== DATA BLOCK ==
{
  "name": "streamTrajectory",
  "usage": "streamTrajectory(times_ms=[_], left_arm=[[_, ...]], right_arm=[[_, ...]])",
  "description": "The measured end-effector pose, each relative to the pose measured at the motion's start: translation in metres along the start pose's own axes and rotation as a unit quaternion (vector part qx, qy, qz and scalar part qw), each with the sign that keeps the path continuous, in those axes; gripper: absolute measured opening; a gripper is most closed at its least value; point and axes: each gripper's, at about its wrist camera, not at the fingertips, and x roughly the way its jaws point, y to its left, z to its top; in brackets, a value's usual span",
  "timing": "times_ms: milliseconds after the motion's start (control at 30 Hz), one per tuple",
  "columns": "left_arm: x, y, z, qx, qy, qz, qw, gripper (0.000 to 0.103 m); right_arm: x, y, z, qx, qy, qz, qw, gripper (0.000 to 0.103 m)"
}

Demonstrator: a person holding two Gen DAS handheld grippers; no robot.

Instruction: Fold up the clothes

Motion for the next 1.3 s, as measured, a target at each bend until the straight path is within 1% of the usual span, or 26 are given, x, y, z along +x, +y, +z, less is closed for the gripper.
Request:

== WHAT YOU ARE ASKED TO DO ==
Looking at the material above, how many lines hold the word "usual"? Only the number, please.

== SOLVED EXERCISE ==
2